↓

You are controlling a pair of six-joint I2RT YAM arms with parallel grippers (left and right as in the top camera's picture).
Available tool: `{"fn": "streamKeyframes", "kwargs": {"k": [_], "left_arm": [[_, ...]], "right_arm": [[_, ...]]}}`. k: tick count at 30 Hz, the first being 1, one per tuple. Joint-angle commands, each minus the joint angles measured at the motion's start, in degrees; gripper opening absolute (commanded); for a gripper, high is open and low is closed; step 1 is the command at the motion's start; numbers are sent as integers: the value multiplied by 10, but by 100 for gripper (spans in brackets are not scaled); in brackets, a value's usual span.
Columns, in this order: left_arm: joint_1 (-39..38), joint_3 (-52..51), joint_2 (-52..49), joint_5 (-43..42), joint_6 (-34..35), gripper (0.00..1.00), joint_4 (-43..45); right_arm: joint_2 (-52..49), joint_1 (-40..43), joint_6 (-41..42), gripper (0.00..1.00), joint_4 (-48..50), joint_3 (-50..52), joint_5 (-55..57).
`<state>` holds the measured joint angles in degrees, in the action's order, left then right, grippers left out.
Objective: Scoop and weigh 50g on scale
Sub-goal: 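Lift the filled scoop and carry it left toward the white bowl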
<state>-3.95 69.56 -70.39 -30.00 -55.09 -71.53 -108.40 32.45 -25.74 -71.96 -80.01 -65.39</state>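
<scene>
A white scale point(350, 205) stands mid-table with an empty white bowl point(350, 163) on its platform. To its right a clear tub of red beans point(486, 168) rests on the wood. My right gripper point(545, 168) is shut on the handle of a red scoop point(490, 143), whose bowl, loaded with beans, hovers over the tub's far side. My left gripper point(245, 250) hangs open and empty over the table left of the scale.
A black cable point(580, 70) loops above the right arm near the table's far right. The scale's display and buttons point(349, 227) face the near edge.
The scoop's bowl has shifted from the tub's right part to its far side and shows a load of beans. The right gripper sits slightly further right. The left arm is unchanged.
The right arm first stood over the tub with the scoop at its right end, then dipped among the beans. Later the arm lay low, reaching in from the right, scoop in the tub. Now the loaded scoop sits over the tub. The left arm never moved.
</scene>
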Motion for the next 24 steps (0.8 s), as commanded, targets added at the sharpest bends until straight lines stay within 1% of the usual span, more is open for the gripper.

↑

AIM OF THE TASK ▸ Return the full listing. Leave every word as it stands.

RESPONSE FOR THIS EXERCISE ▸
You are controlling a pair of six-joint I2RT YAM arms with parallel grippers (left and right as in the top camera's picture).
Available tool: `{"fn": "streamKeyframes", "kwargs": {"k": [_], "left_arm": [[_, ...]], "right_arm": [[_, ...]]}}`. k: tick count at 30 Hz, the first being 1, one per tuple. Joint-angle commands, each minus the joint angles measured at the motion's start, in degrees; gripper opening absolute (commanded); for a gripper, high is open and low is closed; step 1 is the command at the motion's start; numbers are sent as integers: the value multiplied by 10, but by 100 for gripper (spans in brackets are not scaled); in brackets, a value's usual span.
Columns, in this order: left_arm: joint_1 (-39..38), joint_3 (-52..51), joint_2 (-52..49), joint_5 (-43..42), joint_6 (-34..35), gripper (0.00..1.00), joint_4 (-43..45); right_arm: joint_2 (-52..49), joint_1 (-40..43), joint_6 (-41..42), gripper (0.00..1.00), joint_4 (-48..50), joint_3 (-50..52), joint_5 (-55..57).
`<state>` holds the measured joint angles in degrees, in the action's order, left then right, grippers left out.
Objective: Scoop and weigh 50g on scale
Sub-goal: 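Lift the filled scoop and carry it left toward the white bowl
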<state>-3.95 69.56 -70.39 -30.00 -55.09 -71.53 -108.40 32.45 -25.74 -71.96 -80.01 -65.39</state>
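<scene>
A white scale point(350, 205) stands mid-table with an empty white bowl point(350, 163) on its platform. To its right a clear tub of red beans point(486, 168) rests on the wood. My right gripper point(545, 168) is shut on the handle of a red scoop point(490, 143), whose bowl, loaded with beans, hovers over the tub's far side. My left gripper point(245, 250) hangs open and empty over the table left of the scale.
A black cable point(580, 70) loops above the right arm near the table's far right. The scale's display and buttons point(349, 227) face the near edge.
The scoop's bowl has shifted from the tub's right part to its far side and shows a load of beans. The right gripper sits slightly further right. The left arm is unchanged.
The right arm first stood over the tub with the scoop at its right end, then dipped among the beans. Later the arm lay low, reaching in from the right, scoop in the tub. Now the loaded scoop sits over the tub. The left arm never moved.
</scene>
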Motion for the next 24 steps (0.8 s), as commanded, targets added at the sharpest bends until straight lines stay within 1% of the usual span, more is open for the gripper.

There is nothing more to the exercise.